Nel 2023, le vendite di tè in Italia hanno superato ogni aspettativa, segnando un vero e proprio boom. Un paese tradizionalmente fedele al caffè sta finalmente aprendo le porte a questa bevanda antichissima, riscoprendone il fascino. Il tè non è più un lusso riservato a pochi o un’alternativa saltuaria, ma una presenza quotidiana, apprezzata da giovani e meno giovani. Il motivo? Non solo il sapore, spesso delicato e variegato, ma anche i benefici per la salute che questo infuso offre. Mentre in Asia e in buona parte d’Europa il tè è un appuntamento consolidato da secoli, in Italia il suo passo accelera, con nuove proposte, canali di vendita in espansione e una curiosità crescente verso le diverse tipologie e i metodi di preparazione.
Negli ultimi cinque anni la richiesta di tè è aumentata in modo netto. Quel prodotto di nicchia, spesso relegato a ristoranti etnici o negozi specializzati, ha fatto il salto sugli scaffali di supermercati e bar, affiancando e a volte sostituendo altre bevande calde. L’offerta si è fatta più varia: accanto al classico tè nero, si sono affermati tè verdi, bianchi e aromatizzati. Anche infusi e tè freddi hanno ampliato la scelta, conquistando un pubblico più ampio.
Il mercato ha risposto con confezioni mono-dose, bustine dal design curato e tè sfuso di qualità superiore. La vendita online ha aperto nuovi orizzonti, arrivando a consumatori più esigenti, interessati a prodotti biologici o particolari. Non manca poi la nascita di locali dedicati al tè, che promuovono una cultura del consumo più consapevole, fatta di degustazioni e momenti di socialità.
Dietro questo crescente interesse ci sono diversi motivi. Innanzitutto, la maggiore attenzione al benessere. Numerosi studi evidenziano i benefici del tè: antiossidanti, aiuto al metabolismo, effetto rilassante. Queste caratteristiche spingono molti a preferirlo a bevande più zuccherate o ricche di caffeina.
Poi c’è la praticità e la varietà. Il tè si può gustare caldo o freddo, in tanti modi diversi, e si adatta a ogni momento della giornata. Le nuove generazioni, più aperte a gusti internazionali, hanno accolto il tè con entusiasmo, allontanandosi da scelte più tradizionali.

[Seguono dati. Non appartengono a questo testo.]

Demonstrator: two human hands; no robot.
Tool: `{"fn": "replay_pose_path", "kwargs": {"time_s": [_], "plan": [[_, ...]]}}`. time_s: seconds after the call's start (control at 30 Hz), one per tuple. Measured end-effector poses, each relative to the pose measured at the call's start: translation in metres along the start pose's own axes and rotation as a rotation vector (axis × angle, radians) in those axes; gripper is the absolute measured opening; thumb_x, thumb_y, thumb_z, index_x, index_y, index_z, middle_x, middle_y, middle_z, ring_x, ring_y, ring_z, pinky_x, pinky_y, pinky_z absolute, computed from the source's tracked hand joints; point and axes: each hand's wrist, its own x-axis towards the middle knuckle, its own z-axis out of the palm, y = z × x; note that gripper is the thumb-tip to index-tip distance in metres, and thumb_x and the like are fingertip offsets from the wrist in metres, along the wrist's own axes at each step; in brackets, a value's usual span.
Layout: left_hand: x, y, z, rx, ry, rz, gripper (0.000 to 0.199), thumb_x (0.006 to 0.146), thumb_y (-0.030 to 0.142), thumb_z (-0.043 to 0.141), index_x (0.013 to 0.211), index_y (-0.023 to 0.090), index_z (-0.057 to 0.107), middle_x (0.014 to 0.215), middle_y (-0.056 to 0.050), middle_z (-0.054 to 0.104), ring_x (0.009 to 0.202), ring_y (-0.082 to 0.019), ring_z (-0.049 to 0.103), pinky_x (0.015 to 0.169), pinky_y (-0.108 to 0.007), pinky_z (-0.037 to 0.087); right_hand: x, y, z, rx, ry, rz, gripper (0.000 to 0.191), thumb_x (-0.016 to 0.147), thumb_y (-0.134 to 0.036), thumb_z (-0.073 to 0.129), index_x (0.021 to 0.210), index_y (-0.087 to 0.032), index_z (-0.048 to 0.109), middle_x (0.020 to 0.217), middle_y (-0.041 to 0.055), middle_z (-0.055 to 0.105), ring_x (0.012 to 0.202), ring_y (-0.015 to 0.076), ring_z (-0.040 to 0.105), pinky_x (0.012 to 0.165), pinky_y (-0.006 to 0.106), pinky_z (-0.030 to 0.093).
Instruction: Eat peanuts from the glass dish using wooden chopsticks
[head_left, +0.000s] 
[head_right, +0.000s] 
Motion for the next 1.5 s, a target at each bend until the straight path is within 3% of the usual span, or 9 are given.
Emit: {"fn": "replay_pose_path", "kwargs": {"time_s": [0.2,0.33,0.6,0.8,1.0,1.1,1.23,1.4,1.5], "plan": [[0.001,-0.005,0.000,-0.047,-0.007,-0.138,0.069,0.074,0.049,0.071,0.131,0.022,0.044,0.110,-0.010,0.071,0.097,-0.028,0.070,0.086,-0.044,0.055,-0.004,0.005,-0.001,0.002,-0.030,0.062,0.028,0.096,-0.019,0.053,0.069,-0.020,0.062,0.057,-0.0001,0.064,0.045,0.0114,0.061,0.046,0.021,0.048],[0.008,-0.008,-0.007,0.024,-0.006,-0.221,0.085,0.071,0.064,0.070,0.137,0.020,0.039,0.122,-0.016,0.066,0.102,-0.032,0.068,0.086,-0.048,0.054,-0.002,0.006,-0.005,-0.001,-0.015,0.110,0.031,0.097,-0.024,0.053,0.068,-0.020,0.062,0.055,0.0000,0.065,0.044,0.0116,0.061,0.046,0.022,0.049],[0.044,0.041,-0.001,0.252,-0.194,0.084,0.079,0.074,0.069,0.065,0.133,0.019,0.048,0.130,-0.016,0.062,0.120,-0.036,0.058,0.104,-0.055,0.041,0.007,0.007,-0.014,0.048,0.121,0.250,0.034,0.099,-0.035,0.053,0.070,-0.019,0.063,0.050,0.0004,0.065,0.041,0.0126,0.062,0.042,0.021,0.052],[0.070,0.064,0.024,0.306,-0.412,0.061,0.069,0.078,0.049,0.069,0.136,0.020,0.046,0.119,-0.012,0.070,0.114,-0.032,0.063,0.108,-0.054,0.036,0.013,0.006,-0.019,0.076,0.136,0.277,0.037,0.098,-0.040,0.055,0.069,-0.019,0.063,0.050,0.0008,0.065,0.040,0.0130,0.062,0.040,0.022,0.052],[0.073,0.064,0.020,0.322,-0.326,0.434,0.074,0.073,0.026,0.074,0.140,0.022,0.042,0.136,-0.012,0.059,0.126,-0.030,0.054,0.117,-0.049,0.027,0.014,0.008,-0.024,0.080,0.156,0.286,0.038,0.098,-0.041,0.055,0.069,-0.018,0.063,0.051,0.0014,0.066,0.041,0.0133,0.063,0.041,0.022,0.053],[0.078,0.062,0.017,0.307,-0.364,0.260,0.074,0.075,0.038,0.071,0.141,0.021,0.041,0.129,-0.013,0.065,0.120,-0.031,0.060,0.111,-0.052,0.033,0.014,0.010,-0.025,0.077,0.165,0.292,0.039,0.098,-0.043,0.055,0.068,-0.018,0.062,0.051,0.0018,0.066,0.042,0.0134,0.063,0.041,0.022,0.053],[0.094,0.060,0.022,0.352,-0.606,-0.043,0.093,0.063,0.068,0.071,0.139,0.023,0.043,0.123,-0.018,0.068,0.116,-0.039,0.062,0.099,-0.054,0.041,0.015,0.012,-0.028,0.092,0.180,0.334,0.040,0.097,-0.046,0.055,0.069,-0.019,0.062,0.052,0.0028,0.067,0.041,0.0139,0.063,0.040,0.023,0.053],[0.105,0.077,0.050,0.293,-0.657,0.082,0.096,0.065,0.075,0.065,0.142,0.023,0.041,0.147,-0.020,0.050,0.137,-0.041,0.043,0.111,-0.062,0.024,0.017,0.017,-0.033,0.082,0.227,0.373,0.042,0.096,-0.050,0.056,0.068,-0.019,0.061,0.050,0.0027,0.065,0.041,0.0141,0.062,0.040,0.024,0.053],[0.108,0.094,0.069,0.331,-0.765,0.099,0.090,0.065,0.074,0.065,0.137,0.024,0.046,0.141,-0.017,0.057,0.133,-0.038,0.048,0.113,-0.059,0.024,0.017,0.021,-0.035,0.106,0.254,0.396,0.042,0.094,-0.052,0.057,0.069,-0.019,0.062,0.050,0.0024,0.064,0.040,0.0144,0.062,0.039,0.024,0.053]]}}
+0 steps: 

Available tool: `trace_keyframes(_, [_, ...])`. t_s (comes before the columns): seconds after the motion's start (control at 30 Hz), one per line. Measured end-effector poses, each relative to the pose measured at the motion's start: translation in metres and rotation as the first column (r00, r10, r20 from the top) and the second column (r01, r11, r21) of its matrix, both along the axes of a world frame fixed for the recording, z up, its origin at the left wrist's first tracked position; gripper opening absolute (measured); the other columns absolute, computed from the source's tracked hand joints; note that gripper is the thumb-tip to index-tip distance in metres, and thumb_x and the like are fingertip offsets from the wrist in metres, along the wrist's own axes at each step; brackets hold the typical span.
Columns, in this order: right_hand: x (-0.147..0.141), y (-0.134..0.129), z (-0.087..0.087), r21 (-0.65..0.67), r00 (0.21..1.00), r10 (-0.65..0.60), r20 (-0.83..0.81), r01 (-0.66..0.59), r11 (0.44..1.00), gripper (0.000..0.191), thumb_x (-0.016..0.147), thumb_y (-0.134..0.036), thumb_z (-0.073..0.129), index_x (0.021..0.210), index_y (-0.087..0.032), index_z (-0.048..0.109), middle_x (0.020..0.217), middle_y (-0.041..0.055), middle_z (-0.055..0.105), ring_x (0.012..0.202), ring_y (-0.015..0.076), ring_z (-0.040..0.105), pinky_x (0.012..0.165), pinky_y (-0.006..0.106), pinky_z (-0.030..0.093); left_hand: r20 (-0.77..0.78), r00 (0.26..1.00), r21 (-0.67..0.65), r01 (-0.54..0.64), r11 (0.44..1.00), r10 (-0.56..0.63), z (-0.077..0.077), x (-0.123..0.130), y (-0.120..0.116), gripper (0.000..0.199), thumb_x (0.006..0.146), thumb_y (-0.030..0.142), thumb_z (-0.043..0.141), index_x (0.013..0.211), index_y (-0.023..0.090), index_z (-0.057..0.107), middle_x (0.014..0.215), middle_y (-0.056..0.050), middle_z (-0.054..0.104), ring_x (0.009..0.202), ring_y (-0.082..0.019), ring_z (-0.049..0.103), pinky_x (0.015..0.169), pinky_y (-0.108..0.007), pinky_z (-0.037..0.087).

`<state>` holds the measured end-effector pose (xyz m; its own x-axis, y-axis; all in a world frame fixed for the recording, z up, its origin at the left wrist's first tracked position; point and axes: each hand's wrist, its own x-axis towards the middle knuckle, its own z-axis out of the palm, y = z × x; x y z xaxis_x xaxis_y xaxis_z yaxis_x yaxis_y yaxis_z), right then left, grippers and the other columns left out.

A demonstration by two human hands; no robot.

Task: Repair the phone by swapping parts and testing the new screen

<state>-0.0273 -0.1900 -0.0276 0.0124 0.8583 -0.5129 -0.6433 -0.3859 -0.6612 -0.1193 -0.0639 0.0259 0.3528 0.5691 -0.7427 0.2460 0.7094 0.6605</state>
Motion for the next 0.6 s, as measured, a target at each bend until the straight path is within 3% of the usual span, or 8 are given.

Anche il valore sociale è importante: il tè è visto come simbolo di un consumo più lento, che invita a fare una pausa e a riflettere. Le campagne pubblicitarie hanno rafforzato questa immagine, rinnovando antiche tradizioni con un tocco moderno.
Nel mondo horeca cresce l’interesse per il tè. Nuovi locali propongono menu dedicati, con tè selezionati e abbinamenti studiati. Così si riscopre una nuova cultura del bere caldo, con più attenzione alla degustazione.
I produttori investono su qualità, origine certificata e sostenibilità. Ricercano materie prime pregiate e puntano su confezioni eco-friendly e tracciabili. Alcuni offrono abbonamenti mensili, per far scoprire ai clienti il mondo del tè con assaggi e informazioni dettagliate.
Anche la formazione degli operatori è diventata fondamentale. Food e beverage manager seguono corsi specifici per imparare a preparare e raccontare il tè. Questo alza la qualità del servizio e aiuta a educare il pubblico.
Nonostante la crescita, il tè deve fare i conti con una tradizione forte: quella del caffè. Molti italiani preferiscono la rapidità e la praticità dell’espresso, lasciando il tè in secondo piano. Inoltre, il costo spesso più alto del tè di qualità può rappresentare un ostacolo per alcuni.
La conoscenza approfondita del tè è ancora limitata rispetto ad altri Paesi. Serve quindi un lavoro di divulgazione e formazione rivolto a consumatori e operatori. Bisogna spiegare meglio le diverse tipologie, le tecniche di infusione e i benefici, superando idee sbagliate o troppo semplificate.
Guardando avanti, il mercato del tè in Italia potrebbe aprirsi a nuove sperimentazioni, anche in cucina. Miscele locali o ingredienti tipici potrebbero rafforzare la presenza di questa bevanda. La crescita di eventi dedicati e la collaborazione tra produttori e ristoratori indicano che il tè ha davanti a sé un futuro promettente.